Work required
Copy the data exactly from the line that contains "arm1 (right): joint" through the line that contains "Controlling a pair", keeping both end lines and leaving out everything else.

Stored data

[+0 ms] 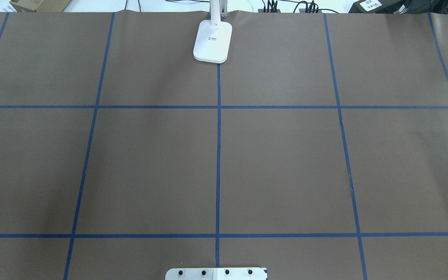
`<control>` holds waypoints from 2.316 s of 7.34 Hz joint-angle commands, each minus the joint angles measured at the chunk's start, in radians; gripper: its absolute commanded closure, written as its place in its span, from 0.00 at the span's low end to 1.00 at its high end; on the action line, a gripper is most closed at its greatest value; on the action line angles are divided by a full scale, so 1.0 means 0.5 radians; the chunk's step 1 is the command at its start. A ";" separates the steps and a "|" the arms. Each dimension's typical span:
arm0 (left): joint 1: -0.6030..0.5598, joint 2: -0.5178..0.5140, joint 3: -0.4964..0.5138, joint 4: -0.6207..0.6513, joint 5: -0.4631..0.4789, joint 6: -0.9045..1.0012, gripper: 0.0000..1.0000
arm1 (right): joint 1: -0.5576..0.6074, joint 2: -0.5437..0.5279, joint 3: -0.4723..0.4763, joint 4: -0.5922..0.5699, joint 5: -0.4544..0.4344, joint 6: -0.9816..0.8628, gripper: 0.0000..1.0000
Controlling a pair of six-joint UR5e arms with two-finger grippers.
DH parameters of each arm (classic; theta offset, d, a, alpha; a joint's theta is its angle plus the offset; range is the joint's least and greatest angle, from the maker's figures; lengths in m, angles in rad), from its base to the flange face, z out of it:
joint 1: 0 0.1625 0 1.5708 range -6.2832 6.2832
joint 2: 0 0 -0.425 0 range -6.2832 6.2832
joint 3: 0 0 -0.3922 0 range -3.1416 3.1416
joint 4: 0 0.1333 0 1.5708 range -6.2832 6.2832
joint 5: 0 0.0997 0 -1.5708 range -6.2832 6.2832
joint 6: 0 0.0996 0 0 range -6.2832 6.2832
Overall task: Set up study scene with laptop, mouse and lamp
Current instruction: 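Carry the open grey laptop with the left gripper toward the table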
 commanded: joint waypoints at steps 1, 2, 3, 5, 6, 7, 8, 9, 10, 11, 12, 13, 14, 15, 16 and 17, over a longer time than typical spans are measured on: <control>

Response to the task
arm1 (right): joint 1: -0.5576..0.6074, joint 2: -0.5437..0.5279, joint 3: -0.4723..0.4763, joint 4: -0.5922..0.5699, joint 5: -0.4544..0.4344, joint 6: -0.9816..0.8628, gripper: 0.0000..1.0000
Controlling a pair of six-joint UR5e arms with two-finger grippers.

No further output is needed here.